Posted by nightlight on December 3, 2001, at 8:14:05

In reply to Re: » nightlight, posted by tina on November 29, 2001, at 22:19:19

DEAR TINA,

Am not ignoring you. I DO know what you are suffering(the feeling of it any way) and I will write in more detail, later. No time lately-but I will get back to you, probably today.

Biggest change for me was diagnosis of ADD and adding a stimulant to my meds. If you read my responses to Glenn Fagelson, I do list my current meds.

Have a great day-I am going to WORK this a.m., couldn't have done that 2 months ago-so am making progress. I still find the supermarket terribly daunting! Crazy, huh?
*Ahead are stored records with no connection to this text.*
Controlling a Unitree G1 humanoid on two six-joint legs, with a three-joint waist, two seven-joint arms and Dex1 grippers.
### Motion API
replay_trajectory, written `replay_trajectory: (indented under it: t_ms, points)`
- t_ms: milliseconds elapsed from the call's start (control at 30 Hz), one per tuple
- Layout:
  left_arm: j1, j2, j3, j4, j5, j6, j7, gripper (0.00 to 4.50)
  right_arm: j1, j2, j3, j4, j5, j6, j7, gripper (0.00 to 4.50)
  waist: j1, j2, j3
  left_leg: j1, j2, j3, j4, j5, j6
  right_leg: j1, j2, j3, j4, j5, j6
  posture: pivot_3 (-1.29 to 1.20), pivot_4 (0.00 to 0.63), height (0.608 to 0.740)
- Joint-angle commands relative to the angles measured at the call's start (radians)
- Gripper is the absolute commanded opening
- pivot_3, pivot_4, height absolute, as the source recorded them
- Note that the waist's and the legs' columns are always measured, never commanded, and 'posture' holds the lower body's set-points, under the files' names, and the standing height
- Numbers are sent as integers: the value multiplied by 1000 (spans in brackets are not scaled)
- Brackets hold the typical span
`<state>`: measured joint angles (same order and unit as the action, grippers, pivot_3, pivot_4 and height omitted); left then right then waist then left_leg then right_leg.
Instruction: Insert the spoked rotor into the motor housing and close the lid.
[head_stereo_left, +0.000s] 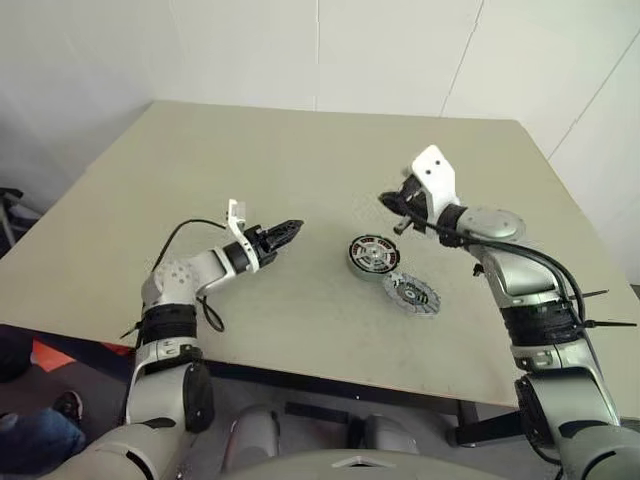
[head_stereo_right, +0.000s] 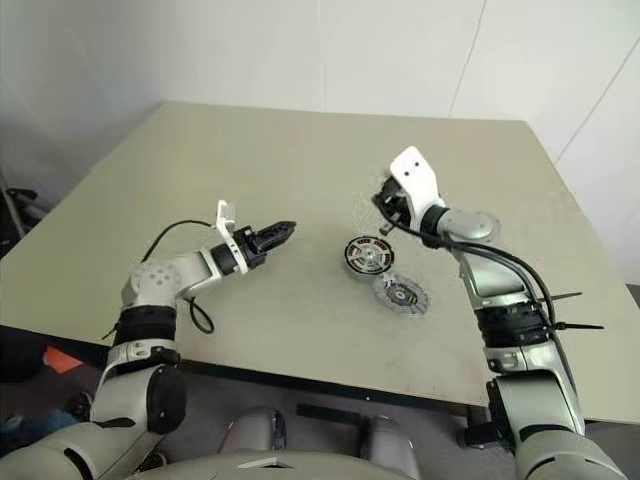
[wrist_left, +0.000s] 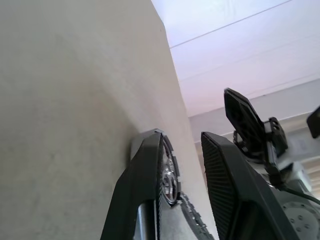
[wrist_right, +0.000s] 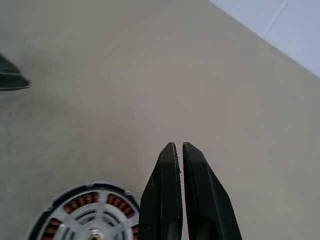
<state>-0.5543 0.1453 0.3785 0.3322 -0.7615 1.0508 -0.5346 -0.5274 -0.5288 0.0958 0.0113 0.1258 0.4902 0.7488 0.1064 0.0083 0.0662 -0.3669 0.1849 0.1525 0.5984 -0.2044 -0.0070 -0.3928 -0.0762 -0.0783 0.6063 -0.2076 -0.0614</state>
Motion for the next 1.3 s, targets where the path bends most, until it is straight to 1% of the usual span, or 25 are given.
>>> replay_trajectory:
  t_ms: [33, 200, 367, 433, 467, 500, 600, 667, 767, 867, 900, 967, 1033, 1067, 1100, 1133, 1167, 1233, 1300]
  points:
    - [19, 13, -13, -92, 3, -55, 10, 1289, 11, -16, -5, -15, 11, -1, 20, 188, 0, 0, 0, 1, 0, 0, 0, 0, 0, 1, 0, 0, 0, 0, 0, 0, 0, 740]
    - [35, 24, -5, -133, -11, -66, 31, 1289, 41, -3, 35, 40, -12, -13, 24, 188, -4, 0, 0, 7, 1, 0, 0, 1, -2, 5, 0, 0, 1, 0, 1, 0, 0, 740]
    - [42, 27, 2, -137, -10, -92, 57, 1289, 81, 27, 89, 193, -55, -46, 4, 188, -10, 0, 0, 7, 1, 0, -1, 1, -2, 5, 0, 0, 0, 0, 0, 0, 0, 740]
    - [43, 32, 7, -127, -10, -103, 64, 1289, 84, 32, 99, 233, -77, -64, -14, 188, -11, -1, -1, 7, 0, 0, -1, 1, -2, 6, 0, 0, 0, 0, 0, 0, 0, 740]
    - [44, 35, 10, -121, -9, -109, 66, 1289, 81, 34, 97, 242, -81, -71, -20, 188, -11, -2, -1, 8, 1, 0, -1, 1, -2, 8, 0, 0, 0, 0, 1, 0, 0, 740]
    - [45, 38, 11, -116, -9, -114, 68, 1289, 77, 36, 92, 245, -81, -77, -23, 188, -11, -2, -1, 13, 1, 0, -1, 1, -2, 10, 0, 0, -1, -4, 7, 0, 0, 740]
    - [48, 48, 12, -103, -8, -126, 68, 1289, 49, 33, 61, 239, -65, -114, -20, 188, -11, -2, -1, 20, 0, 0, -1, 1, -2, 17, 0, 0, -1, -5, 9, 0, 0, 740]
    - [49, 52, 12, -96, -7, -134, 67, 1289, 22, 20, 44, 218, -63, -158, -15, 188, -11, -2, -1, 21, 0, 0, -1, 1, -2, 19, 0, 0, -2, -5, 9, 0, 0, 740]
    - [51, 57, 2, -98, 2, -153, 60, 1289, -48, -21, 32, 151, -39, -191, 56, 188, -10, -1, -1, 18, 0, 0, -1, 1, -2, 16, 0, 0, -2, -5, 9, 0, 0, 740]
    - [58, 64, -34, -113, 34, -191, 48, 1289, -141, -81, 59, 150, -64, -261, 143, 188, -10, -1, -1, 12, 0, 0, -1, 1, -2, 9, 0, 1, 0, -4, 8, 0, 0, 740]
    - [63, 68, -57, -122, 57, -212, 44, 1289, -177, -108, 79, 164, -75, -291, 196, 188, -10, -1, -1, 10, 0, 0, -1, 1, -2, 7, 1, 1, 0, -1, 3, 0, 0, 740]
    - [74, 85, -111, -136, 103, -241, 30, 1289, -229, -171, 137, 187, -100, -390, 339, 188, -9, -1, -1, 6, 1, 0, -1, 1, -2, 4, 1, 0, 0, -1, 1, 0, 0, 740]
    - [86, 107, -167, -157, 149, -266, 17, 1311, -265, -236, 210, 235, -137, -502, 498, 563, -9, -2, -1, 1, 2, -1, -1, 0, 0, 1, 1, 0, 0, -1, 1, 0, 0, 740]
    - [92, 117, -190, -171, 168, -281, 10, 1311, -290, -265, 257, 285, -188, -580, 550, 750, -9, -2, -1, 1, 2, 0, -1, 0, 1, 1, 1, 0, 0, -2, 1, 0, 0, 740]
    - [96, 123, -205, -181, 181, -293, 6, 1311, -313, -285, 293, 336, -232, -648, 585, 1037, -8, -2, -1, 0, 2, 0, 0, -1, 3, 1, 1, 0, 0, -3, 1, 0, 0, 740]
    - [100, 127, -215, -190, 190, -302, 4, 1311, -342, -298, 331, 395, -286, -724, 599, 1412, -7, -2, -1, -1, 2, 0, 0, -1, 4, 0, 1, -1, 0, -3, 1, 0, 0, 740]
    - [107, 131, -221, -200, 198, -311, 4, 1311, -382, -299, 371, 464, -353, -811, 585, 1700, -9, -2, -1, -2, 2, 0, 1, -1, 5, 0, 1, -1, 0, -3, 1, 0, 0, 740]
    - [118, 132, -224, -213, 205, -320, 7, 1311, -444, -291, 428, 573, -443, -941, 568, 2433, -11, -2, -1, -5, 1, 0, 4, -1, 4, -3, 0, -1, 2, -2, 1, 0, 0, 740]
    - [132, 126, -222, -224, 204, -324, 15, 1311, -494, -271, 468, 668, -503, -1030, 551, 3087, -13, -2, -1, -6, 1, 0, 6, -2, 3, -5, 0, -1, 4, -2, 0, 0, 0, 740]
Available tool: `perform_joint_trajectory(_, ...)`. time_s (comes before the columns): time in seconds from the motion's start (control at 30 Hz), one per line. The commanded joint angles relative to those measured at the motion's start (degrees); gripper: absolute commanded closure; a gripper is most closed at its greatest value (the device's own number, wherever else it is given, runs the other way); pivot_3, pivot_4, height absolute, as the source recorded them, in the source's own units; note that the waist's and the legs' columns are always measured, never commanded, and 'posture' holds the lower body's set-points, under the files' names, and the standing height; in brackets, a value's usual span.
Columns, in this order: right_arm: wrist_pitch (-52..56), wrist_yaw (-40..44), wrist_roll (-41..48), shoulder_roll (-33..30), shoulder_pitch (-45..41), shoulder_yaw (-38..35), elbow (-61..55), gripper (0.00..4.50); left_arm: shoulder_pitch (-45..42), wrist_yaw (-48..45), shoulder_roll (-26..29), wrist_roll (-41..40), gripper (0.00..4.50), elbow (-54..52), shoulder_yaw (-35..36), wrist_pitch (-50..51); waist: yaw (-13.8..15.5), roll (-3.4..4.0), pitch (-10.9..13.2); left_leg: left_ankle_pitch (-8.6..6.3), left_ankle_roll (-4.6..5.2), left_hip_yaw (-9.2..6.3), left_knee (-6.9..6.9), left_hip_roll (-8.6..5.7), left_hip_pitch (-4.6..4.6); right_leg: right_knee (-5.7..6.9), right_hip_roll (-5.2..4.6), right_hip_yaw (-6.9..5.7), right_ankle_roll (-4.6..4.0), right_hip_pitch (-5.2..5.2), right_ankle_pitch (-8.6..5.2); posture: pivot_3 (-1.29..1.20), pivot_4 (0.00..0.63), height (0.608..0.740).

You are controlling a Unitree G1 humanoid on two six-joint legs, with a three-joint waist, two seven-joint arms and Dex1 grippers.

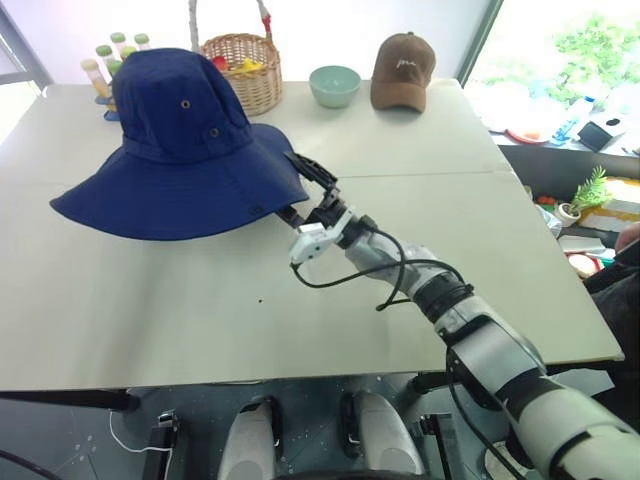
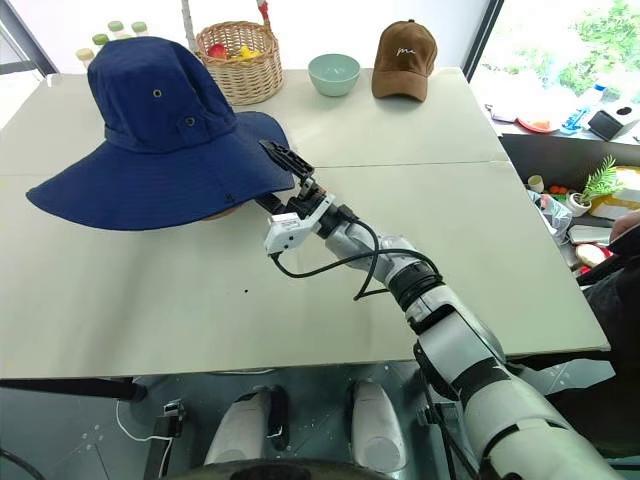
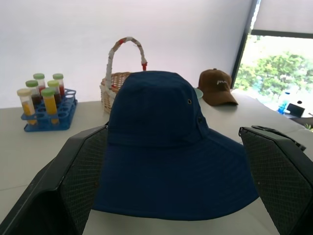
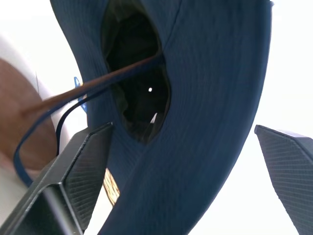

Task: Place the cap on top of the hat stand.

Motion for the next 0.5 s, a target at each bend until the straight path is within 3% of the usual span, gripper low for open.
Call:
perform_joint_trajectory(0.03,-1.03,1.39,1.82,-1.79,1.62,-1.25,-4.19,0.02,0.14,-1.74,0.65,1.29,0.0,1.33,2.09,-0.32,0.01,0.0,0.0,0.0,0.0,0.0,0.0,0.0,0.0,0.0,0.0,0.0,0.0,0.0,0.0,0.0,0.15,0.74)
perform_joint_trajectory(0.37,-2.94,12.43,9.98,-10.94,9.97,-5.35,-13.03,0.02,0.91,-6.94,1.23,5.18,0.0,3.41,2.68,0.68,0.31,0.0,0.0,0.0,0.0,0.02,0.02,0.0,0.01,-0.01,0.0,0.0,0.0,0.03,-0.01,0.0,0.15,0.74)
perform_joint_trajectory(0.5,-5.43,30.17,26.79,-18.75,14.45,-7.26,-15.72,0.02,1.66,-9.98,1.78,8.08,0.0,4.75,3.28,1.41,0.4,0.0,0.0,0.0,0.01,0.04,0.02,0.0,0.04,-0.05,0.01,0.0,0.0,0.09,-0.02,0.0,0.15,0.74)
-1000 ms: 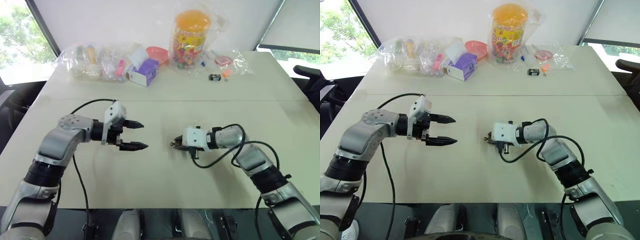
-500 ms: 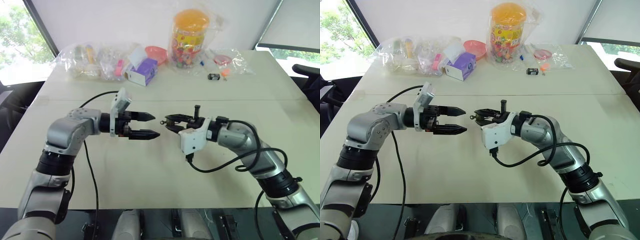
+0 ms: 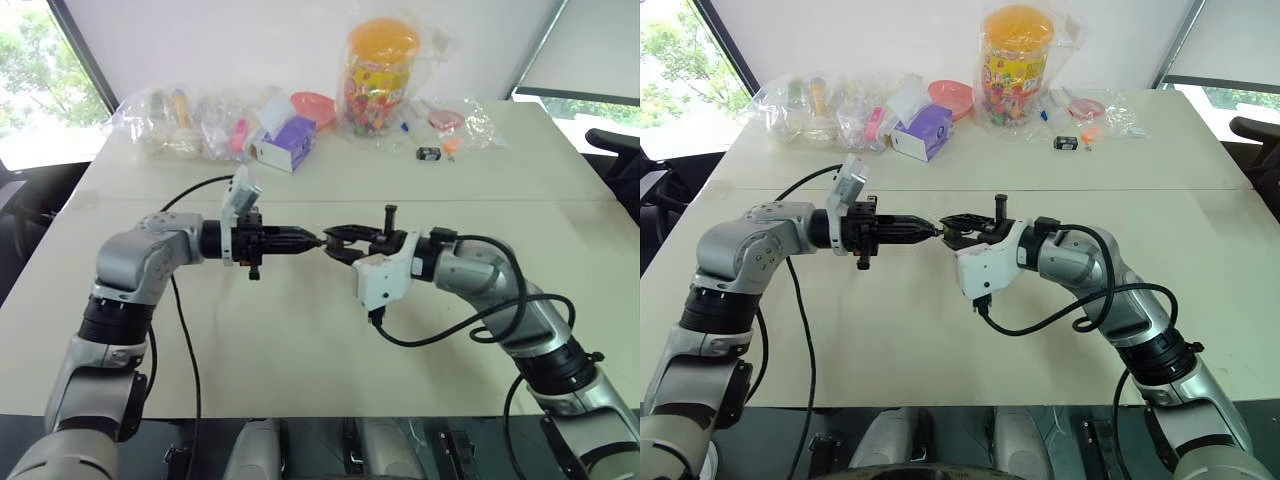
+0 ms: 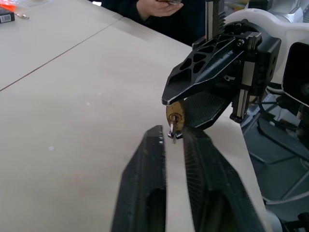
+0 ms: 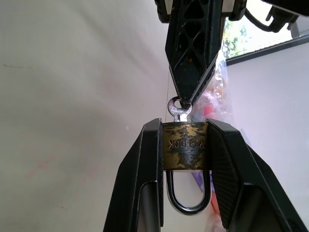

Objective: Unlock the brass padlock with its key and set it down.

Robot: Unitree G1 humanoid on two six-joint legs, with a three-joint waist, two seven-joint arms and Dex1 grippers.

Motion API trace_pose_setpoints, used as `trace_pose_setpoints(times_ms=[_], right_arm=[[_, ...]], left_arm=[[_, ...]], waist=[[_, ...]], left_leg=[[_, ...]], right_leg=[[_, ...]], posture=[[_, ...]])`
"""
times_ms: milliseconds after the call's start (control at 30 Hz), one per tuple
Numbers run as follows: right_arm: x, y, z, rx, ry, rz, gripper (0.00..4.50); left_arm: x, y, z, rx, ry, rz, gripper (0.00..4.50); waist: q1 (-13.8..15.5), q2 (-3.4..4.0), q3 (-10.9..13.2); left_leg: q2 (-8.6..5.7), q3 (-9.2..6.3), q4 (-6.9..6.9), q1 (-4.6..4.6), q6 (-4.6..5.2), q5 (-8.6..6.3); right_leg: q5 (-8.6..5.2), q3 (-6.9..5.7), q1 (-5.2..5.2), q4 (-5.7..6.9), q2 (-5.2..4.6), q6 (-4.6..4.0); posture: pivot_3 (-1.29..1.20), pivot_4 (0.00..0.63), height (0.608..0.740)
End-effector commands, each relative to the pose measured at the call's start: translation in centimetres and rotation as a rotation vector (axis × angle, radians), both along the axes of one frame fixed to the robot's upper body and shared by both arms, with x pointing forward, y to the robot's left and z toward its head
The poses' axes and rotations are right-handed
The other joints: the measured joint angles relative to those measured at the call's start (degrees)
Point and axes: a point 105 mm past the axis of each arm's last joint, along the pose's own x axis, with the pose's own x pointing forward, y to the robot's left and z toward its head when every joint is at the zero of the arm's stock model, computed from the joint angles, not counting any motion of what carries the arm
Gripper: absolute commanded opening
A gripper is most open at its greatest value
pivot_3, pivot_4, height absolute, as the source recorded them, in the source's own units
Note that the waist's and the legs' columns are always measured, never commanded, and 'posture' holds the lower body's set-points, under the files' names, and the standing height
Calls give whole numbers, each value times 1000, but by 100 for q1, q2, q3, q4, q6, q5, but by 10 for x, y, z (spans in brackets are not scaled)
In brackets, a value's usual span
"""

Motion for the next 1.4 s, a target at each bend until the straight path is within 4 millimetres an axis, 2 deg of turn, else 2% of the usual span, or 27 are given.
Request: trace_pose_setpoints(times_ms=[33, 467, 500, 533, 800, 933, 1033, 1100, 1200, 1333, 1400], right_arm=[[-7, 6, 14, 24, -47, 35, 722], [-7, 5, 16, 16, -60, 34, 722], [-7, 5, 16, 16, -61, 34, 722], [-7, 5, 16, 16, -61, 34, 722], [-7, 4, 16, 14, -59, 30, 722], [-4, 3, 22, 97, 13, 5, 722], [-3, 2, 30, 172, 84, -8, 722], [-3, 2, 37, 248, 170, -11, 722], [-7, 7, 46, 344, 319, 4, 722], [-13, 10, 45, 332, 406, 21, 722], [-13, 10, 44, 324, 412, 18, 722]], left_arm=[[-2, -3, 12, -19, -41, -19, 683], [-4, -10, 7, -12, -38, -39, 683], [-3, -10, 6, -11, -39, -38, 154], [-3, -10, 6, -11, -39, -38, 41], [-4, -11, 2, 23, -73, -39, 41], [0, -14, 0, 67, -240, -11, 41], [8, -18, 7, 33, -349, 45, 41], [12, -22, 14, 31, -525, 79, 41], [7, -29, 17, 43, -736, 55, 41], [3, -34, 21, 40, -859, 23, 41], [6, -33, 23, 35, -848, 34, 41]], waist=[[0, 0, 0], [0, 0, 0], [0, 0, 0], [0, 0, 0], [0, 0, 0], [5, 0, 0], [9, 0, 0], [17, 0, 0], [16, 0, 0], [11, 1, 0], [11, 1, -1]], left_leg=[[0, 0, 0, 0, 0, 0], [0, 0, 0, 0, 0, 0], [0, 0, 0, 0, 0, 0], [0, 0, 0, 0, 0, 0], [0, 0, 0, 0, 0, 0], [0, 0, 0, 0, 0, 0], [0, 0, 0, 0, 0, 0], [0, 1, 0, 0, 0, 0], [0, 2, 0, -1, 0, 0], [2, 2, -1, 1, 1, 0], [1, 2, -1, 0, 1, -1]], right_leg=[[0, 0, 0, 0, 0, 0], [0, 0, 0, 0, 0, 0], [0, 0, 0, 0, 0, 0], [0, 0, 0, 0, 0, 0], [0, 0, 0, 0, 0, 0], [0, 0, 0, 0, 0, 0], [0, 0, 0, 0, -2, 0], [0, 0, 0, 0, -4, 0], [0, 0, 0, -1, -9, 0], [0, 0, 1, 0, -8, 0], [0, 0, 1, -1, -6, 0]], posture=[[0, 150, 740], [0, 150, 740], [0, 150, 740], [0, 150, 740], [0, 150, 740], [0, 150, 740], [0, 150, 740], [0, 150, 740], [0, 150, 740], [0, 150, 740], [0, 150, 740]])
We'll chat later. Thinking of you & wishing you well~nightlight

> . I woke up up each a.m. with a feeling of dread, fear, anxiety. Fairly subtle (not a panic attack or anything) and I wd. have to drag myself thru preparations for my day. Get clean, presentable, But I felt the same way when I was single. Try to get to work on time, try to stay alert enuf at work as to not appear to be the dulled/detached/inept/innervated person I felt like. Acting normal, performing as a real-life person felt (more than) a little overwhelming, even tho I always chose jobs that I figured wd. be fairly easy, so as not to put too much stress on myself-I could not handle too much responsibility, it freaked me out to think I might screw up and disappoint my boss, colleagues.
> >
> > But, the mixed state of fear/dread that I could not keep my end up, that all I wanted to do was go home, NOW, be safe, take a nap, rest, tend to a nagging chronic pain problem (which was intermittent, not daily) always seemed looming over my head during the daytime.
>
> this is amazing nightlight. To see myself in your description of yourself. Acting normal, performing as a real-life person--being overwhelming......it's just amazing. Just wanting to go home, NOW, crawl into bed, be safe, the whole world is scary and I don't want to be in it anymore, I just want to go home or I'm going to fall into a heap and unconsolably weep feeling. I've never seen it written so exactly in every way. What meds are you on , if you don't mind? I keep getting told that feeling this way isn't real but I know it must be. Thank you for posting this.